GBart's Avatar Comment 18 by GBart

Why can't British people pronounce "controversey" GAWD

Sun, 24 Feb 2008 14:30:00 UTC | #125629

Ilovelucy's Avatar Comment 19 by Ilovelucy

Why can't yanks spell "favourite"?

Sun, 24 Feb 2008 14:34:00 UTC | #125632

alexlg's Avatar Comment 20 by alexlg

1. TGD (natch)
2. The Master and Margarita - Bulgakov
3. Chapaev and Void (or The Clay Machine Gun) - Pelevin
4. A People's Tragedy - Figes
5. A Clockwork Orange - Burgess
6. The Trial - Kafka

Sun, 24 Feb 2008 14:59:00 UTC | #125645

Fire1974's Avatar Comment 21 by Fire1974

Just sticking to fiction fav-OR-ites:
The Inheritors-William Golding
The Great Gatsby-F. Scott Fitzgerald
The Sun Also Rises-Ernest Hemingway
A Clockwork Orange-Anthony Burgess
Middlesex- Jeffery Eugenides

APPlet: I can't believe I'm not the only one here to have read Aztec. I loved it, but it just couldn't mingle with the above company.

Sun, 24 Feb 2008 15:15:00 UTC | #125656

Cartomancer's Avatar Comment 22 by Cartomancer

Given that all my favourite books are cheap fantasy novels that nobody has ever heard of I shall refrain from following suit here...

Sun, 24 Feb 2008 15:16:00 UTC | #125658

Fire1974's Avatar Comment 23 by Fire1974

I'd be remiss if I didn't strongly recommend The Inheritors to everyone here.

Sun, 24 Feb 2008 15:35:00 UTC | #125667

Geoff's Avatar Comment 24 by Geoff

2. The Mote in God's Eye; Larry Niven
3. Rendezvous with Rama: Clarke
4. Stranger in a Strange Land; Heinlein
5. Flowers for Algernon; Daniel Keyes

Sun, 24 Feb 2008 15:50:00 UTC | #125679

rejohnsonil's Avatar Comment 25 by rejohnsonil

aw, i wonder if the hitchhiker's guide to the galaxy was #6? :)
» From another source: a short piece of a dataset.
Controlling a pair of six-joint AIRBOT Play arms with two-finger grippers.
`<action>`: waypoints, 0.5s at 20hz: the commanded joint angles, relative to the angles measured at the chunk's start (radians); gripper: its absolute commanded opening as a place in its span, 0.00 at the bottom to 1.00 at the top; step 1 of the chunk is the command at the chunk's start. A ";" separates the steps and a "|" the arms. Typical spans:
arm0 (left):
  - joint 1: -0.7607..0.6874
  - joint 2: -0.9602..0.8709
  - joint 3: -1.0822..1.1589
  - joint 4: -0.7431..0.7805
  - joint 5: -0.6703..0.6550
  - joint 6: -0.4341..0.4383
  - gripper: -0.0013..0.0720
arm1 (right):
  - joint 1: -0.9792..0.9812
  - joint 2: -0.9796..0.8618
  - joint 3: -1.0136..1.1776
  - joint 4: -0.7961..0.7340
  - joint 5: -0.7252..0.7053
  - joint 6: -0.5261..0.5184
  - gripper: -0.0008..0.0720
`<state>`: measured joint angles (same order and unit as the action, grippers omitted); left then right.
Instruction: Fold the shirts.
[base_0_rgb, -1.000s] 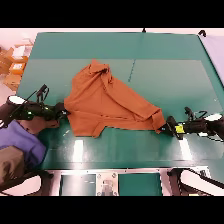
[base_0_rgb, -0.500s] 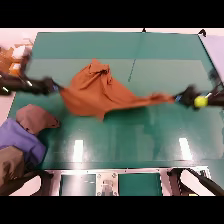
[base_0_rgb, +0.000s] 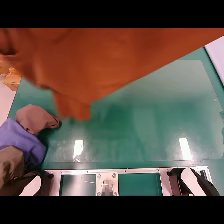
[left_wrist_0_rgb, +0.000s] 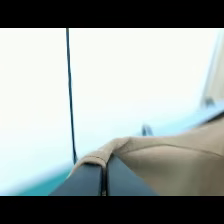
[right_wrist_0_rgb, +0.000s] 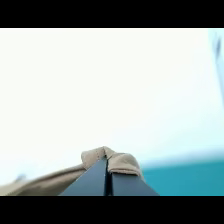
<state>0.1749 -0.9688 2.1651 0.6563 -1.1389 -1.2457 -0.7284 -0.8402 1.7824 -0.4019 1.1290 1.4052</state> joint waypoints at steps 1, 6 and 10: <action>0.000 0.017 0.100 -0.001 0.005 -0.019 0.04 | -0.065 0.091 0.077 -0.007 -0.140 -0.002 0.03; 0.000 0.016 -0.013 -0.037 -0.025 -0.021 0.04 | -0.065 0.104 0.076 -0.022 -0.084 -0.002 0.03; 0.000 0.015 -0.188 -0.038 -0.030 0.027 0.04 | -0.061 0.103 -0.031 -0.029 -0.018 -0.002 0.03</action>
<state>0.1749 -0.9535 2.0815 0.6254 -1.1610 -1.2541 -0.7902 -0.7395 1.8149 -0.4217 1.0771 1.4036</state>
i miss douglas adams still and wish i could read a new dna book...

Sun, 24 Feb 2008 15:54:00 UTC | #125684

CK76's Avatar Comment 26 by CK76

I enjoy Solzhenitsyn's prose in The Gulag Archipelago and would suggest it. Good bit is "Live with a steady superiority over life - don't be afraid of misfortune, and do not yearn after happiness; it is, after all, all the same: the bitter doesn't last forever, and the sweet never fills the cup to overflowing."

Sun, 24 Feb 2008 17:56:00 UTC | #125724

robotaholic's Avatar Comment 27 by robotaholic

1. H.P.Lovecraft (has some of the most fabulous sentences I have ever read)
2. Varner Vinge (inventor of the idea of the technological singularity)
3. Robert A. Heinlein (just a kick ass scifi writer)
4. Richard Dawkins -TGD (the audiobook is amazing)
5. Steven Pollock - quantum lectures (i actually can understand some of this lol)
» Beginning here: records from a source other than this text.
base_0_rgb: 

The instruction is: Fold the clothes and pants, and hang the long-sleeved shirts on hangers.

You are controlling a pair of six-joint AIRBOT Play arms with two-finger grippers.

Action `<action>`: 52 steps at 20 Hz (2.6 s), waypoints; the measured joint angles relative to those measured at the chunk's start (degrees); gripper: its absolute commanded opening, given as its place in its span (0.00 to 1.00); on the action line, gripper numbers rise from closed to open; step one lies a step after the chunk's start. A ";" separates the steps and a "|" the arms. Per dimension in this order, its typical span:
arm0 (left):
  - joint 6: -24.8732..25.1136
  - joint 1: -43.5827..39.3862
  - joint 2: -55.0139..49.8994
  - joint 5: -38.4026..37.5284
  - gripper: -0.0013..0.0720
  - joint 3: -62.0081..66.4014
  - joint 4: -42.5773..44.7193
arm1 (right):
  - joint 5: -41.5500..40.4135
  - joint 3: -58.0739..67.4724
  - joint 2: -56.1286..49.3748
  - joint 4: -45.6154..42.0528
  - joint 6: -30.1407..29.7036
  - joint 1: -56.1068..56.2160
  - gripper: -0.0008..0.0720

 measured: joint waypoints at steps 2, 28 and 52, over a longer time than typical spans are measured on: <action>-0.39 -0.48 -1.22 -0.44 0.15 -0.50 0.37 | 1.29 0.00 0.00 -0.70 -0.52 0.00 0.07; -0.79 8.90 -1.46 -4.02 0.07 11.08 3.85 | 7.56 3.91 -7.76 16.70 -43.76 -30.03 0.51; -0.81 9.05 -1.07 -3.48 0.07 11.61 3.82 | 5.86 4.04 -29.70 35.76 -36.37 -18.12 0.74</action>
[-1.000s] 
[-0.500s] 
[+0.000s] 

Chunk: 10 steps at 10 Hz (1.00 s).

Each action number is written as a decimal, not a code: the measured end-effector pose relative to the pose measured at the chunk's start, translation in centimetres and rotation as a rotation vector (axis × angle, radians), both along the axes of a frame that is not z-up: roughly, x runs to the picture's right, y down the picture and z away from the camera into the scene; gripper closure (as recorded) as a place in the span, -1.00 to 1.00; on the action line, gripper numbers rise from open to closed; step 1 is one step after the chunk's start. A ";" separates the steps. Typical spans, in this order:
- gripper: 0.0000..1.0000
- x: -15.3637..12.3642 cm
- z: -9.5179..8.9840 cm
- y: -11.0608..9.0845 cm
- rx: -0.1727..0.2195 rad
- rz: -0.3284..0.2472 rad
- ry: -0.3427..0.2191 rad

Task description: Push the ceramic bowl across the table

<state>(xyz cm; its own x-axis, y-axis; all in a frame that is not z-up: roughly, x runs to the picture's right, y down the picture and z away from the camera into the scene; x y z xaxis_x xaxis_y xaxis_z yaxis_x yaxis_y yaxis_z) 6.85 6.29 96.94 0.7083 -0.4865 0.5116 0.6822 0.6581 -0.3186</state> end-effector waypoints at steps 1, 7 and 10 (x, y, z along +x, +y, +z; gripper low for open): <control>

Sun, 24 Feb 2008 18:23:00 UTC | #125742

Rational Thinking's Avatar Comment 28 by Rational Thinking

Five favourite fiction books, thus far :-)
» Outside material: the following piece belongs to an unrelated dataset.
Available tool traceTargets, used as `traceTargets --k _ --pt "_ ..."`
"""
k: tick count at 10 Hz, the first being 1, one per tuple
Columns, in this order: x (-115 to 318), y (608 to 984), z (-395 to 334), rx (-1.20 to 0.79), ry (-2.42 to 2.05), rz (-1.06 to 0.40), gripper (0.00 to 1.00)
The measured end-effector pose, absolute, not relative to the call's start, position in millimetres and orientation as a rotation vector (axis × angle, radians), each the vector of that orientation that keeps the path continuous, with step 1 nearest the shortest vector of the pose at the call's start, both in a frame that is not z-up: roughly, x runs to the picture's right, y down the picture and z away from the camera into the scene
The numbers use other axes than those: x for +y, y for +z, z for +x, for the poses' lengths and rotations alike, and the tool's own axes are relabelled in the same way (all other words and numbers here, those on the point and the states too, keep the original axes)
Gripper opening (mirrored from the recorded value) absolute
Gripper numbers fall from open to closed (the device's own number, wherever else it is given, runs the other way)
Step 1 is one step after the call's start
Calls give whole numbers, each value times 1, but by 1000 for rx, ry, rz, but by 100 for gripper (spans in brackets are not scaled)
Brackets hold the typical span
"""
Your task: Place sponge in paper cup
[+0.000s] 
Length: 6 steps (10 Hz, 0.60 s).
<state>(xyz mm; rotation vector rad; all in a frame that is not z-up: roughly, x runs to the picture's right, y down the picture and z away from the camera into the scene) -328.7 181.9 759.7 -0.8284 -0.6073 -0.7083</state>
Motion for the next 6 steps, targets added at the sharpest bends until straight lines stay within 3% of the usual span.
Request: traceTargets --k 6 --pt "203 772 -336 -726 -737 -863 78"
Gone with the Wind by Margaret Mitchell
Hitchikers Guide to the Galaxy (all of it) by Douglas Adams
Bridget Jones' Diary and Edge of Reason (counts as 1:-))
Five Red Herrings by Dorothy L Sayers
Gerald Durrell's My Family and Other Animals

Sun, 24 Feb 2008 18:37:00 UTC | #125750

LorienRyan's Avatar Comment 29 by LorienRyan

Oh well, here goes...

To Kill a Mocking Bird, Harper Lee
Philosophy and Philosophers, John Shand
What is this thing called Science?, A.C. Chalmers
The Gospel of Buddha, Paul Carus
The Demon-Haunted World, Carl Sagan

Sun, 24 Feb 2008 19:39:00 UTC | #125778

chuckg's Avatar Comment 30 by chuckg

Matt Ridley - The Red Queen
Carl Sagan - Contact
Frank Herbert - The Dune Trilogy
Sir Arthur C. Clarke - Childhood's End
J. R. R. Tolkien - The Lord of the Rings Trilogy

Richard, Please, Please give us at least one novel, before you die. Carl did it. Do it for us; do it for Carl.